2. Milieubescherming
a) Algemene informatie
- Beschrijving van de belangrijkste milieuaspecten en -problemen in het betrokken gebied, met onder meer een beschrijving van de uit een oogpunt van milieubehoud belangrijke zones (kwetsbare zones).
- Algemene beschrijving van alle belangrijke positieve en negatieve effecten van het programma voor het milieu.
- Beschrijving van de maatregelen om aanzienlijke negatieve effecten te voorkomen, tot een minimum te beperken of te compenseren.
- Synthese van de uitkomsten van de gesprekken met de voor het milieu verantwoordelijke autoriteiten (advies van het Ministerie voor Milieuzaken of een overeenkomstige instantie) en van de hearings, als die er zijn geweest.
b) Beschrijving van de overwogen maatregelen
Voor maatregelen die een aanzienlijk negatief milieueffect kunnen sorteren:
- de procedures voor de evaluatie van de afzonderlijke projecten tijdens de uitvoering van het programma;
- de maatregelen die worden genomen om tijdens de uitvoering van het programma het effect op het milieu na te gaan, de uitkomsten te evalueren en negatieve effecten te voorkomen, tot een minimum te beperken of te compenseren.

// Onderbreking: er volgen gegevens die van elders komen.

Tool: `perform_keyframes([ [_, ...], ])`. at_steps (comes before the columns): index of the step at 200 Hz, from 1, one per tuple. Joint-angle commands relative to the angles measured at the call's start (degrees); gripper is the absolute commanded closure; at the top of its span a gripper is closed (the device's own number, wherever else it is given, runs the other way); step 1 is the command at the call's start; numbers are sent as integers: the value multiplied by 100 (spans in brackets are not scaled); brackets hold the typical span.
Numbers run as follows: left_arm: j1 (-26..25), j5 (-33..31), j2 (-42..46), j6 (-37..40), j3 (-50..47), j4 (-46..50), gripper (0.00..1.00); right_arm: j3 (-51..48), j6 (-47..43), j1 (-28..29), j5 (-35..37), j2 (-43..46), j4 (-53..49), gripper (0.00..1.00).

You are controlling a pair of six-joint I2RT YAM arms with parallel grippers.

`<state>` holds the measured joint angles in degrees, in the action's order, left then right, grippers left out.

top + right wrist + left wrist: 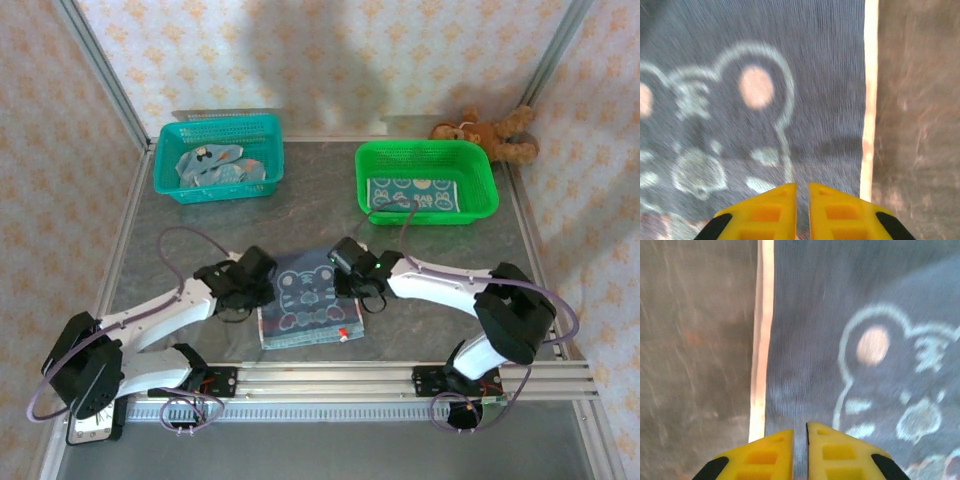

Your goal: Fold and stack the towels

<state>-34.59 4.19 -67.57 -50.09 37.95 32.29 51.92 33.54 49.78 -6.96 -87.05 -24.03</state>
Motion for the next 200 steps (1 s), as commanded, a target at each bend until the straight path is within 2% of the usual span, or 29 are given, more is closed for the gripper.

(1) PB nr. L 26 van 31. 1. 1977, blz. 20.
(2) Mededeling C(88) 2510 van de Commissie aan de Lid-Staten betreffende het toezicht op de naleving van de voorschriften inzake overheidsopdrachten bij projecten en programma's die door de Structuurfondsen en financiële instrumenten worden gefinancierd (PB nr. C 22 van 28. 1. 1989, blz. 3).